While those students who are currently here have welcomed the removal of employer assisted post-study work visa, but the announcement has shattered the dreams of those who were contemplating choosing New Zealand as their study destination.
But according to the Immigration Minister Iain Lees-Galloway, students were being misled by some dodgy agents and PTEs into believing New Zealand was an easy option for residency. These changes aim to curb this and end exploitation of students by employers.
In 2016-17, 18,266 students were granted a post-study visa to work in New Zealand. Of those, an estimated 9000 to 12,000 would be affected with these proposed changes.
If these proposals are accepted, it may significantly reduce the number of international students in New Zealand, particularly those studying non-degree level 7 and below, and its education industry would lose $260 million according to the Immigration Minister himself.

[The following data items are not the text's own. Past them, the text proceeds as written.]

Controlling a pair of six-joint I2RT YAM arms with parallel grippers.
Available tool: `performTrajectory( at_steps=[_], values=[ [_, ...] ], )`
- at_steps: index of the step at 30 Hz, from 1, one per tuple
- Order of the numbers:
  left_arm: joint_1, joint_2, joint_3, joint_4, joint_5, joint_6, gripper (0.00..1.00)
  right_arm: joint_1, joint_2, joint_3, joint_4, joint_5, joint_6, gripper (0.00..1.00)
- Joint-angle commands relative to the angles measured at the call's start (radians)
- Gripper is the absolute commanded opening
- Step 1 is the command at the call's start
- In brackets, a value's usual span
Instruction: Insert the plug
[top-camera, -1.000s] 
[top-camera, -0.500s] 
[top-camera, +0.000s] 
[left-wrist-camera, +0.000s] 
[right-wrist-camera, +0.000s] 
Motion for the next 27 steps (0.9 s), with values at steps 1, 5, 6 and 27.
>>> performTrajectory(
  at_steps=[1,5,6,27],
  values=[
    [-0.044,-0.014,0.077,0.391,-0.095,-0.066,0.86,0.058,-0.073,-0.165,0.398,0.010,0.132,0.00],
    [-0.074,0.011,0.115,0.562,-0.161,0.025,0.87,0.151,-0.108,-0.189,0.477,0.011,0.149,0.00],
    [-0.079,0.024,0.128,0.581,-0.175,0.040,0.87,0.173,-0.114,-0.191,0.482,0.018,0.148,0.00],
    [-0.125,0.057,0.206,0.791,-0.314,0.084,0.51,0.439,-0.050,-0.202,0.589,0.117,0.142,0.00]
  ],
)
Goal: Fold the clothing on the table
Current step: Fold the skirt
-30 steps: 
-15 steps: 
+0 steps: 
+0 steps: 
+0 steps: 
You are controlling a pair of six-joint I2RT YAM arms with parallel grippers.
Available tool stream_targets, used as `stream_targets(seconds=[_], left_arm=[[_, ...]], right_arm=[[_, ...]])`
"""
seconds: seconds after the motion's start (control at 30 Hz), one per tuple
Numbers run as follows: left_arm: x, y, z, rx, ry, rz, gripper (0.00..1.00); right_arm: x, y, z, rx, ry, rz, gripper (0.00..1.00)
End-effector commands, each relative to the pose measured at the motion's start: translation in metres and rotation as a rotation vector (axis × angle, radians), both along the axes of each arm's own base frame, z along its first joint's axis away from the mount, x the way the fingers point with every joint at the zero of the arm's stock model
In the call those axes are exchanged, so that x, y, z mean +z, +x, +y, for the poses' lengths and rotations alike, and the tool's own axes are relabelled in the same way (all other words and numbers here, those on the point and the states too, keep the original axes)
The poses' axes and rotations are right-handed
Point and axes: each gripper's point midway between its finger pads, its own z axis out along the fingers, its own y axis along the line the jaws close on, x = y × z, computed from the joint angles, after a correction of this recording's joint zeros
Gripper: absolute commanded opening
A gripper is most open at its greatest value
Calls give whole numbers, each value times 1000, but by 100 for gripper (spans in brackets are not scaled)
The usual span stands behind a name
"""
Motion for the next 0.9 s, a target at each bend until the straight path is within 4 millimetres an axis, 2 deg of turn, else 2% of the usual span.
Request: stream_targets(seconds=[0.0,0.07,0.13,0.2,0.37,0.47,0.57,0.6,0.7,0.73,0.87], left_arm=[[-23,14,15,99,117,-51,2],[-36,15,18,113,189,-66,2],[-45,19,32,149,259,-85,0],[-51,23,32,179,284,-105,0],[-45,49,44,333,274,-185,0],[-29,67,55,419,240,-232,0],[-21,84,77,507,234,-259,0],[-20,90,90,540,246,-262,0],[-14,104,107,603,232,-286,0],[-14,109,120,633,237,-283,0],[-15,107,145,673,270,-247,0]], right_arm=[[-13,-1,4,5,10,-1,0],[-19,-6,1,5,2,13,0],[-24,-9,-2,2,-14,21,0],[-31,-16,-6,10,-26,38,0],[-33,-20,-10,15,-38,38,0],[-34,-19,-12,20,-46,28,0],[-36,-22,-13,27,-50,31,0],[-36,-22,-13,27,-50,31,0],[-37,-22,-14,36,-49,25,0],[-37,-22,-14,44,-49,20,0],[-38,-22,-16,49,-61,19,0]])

Influx of students from India - which is one of the two main education markets, may reduce to a trickle as students would go to other countries to study.
It is anticipated that these changes will have a big impact on private training establishments, technical institutes, polytechnics, and on the business of offshore and onshore immigration agents. Universities, on the other hand, may gain with more enrolments expected at graduate and above levels.
Meanwhile, the proposed changes have not found favours with the opposition National Party.
While talking to this journalist yesterday from Wellington, National’s Immigration spokesperson, Michael Woodhouse expressed his concern at the “tremendous uncertainty and confusion” this “half baked announcement” will cause.
“This change in policy will cause tremendous uncertainty in an industry that is our second biggest service export earner,” he said.
He also referred to the huge impact it would have on students coming from India which is a major education market for New Zealand.
Disagreeing with the Immigration Minister, Woodhouse said, “Sub-degree qualifications are not necessarily low quality and include courses of foundation learning and English language that could lead to higher level courses. These changes could prevent that study occurring in New Zealand.”
When reminded that the removal of employer assisted work visa would be beneficial to vulnerable students, Woodhouse said, “There is no evidence that those on an employer assisted visas are more vulnerable to exploitation than those on open work visas. These changes could actually have the opposite effect and would reduce the likelihood that graduates work in an area related to their qualifications”
The local National party MP, David Bennett, when approached for comments, expressed similar views.
“These changes are not necessary and (are) an attack on the international education sector that will impact on many students, particularly from India. It will mean NZ will be less attractive as an education destination and ultimately the country will miss out on the vast potential those students could have provided”.
Universities New Zealand Executive Director Chris Whelan agreed with the announced changes. “These changes simplify things for students, while encouraging them to get qualifications that will open doors to more meaningful jobs. That is better for them; it is better for the employers who are constantly dealing with skill shortages. And it’s therefore ultimately better for the country”.
Whether these changes come into effect as is or are watered down will depend upon the feedback the Ministry of Business Innovation and Employment (MBIE) receives from the public submissions that close on June 29, 2018.